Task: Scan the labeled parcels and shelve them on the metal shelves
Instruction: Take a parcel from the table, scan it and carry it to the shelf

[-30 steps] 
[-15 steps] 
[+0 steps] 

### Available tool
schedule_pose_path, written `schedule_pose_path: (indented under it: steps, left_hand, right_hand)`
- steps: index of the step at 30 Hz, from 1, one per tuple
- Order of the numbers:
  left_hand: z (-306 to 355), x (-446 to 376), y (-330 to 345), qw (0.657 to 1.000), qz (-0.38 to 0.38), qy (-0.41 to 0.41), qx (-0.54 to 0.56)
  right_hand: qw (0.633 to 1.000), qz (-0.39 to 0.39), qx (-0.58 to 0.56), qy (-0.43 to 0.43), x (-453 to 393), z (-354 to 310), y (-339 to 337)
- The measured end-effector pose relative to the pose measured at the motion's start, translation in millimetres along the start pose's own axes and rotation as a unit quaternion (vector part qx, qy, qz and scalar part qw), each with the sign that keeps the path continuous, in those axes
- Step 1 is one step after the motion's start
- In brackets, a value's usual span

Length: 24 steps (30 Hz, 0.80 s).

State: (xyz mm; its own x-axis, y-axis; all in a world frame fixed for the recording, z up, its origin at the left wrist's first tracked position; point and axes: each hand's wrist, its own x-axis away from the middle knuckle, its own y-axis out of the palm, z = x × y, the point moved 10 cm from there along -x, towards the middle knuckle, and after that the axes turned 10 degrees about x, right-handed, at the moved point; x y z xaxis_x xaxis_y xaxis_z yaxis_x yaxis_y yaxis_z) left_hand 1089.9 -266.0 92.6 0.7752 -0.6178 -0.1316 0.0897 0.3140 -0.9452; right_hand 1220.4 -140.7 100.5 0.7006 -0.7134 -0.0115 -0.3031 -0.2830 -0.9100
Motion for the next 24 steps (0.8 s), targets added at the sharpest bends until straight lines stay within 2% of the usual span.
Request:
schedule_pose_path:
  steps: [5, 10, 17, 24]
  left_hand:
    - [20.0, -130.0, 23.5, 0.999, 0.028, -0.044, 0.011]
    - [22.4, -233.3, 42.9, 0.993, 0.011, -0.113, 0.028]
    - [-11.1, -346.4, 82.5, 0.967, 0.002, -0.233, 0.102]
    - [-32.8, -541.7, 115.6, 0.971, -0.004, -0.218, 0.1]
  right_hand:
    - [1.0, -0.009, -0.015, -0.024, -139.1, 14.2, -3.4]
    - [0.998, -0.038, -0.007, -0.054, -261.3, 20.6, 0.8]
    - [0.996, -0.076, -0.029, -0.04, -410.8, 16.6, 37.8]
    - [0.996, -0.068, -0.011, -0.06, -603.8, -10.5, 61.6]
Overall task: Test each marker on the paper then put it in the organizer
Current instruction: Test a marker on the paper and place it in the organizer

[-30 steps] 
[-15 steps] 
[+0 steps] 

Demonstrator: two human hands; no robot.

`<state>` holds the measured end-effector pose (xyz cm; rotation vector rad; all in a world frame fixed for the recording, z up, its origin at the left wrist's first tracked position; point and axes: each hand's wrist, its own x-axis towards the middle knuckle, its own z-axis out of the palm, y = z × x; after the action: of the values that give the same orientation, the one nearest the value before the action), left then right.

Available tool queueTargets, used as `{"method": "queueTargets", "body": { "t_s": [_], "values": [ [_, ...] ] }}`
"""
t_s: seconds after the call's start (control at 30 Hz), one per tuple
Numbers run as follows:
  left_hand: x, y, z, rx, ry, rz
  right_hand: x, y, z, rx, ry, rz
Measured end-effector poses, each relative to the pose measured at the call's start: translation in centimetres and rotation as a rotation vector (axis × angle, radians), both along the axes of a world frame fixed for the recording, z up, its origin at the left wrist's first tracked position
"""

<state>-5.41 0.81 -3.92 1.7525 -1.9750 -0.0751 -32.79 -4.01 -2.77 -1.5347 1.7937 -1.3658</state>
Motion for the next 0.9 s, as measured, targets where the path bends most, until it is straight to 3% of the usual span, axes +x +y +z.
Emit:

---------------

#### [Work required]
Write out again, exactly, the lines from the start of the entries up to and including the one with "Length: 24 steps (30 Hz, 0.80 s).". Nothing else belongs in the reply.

#### [Your solution]
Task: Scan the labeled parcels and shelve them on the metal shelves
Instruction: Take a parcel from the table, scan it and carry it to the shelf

[-30 steps] 
[-15 steps] 
[+0 steps] 

### Available tool
schedule_pose_path, written `schedule_pose_path: (indented under it: steps, left_hand, right_hand)`
- steps: index of the step at 30 Hz, from 1, one per tuple
- Order of the numbers:
  left_hand: z (-306 to 355), x (-446 to 376), y (-330 to 345), qw (0.657 to 1.000), qz (-0.38 to 0.38), qy (-0.41 to 0.41), qx (-0.54 to 0.56)
  right_hand: qw (0.633 to 1.000), qz (-0.39 to 0.39), qx (-0.58 to 0.56), qy (-0.43 to 0.43), x (-453 to 393), z (-354 to 310), y (-339 to 337)
- The measured end-effector pose relative to the pose measured at the motion's start, translation in millimetres along the start pose's own axes and rotation as a unit quaternion (vector part qx, qy, qz and scalar part qw), each with the sign that keeps the path continuous, in those axes
- Step 1 is one step after the motion's start
- In brackets, a value's usual span

Length: 24 steps (30 Hz, 0.80 s).

This is the complete answer to the exercise.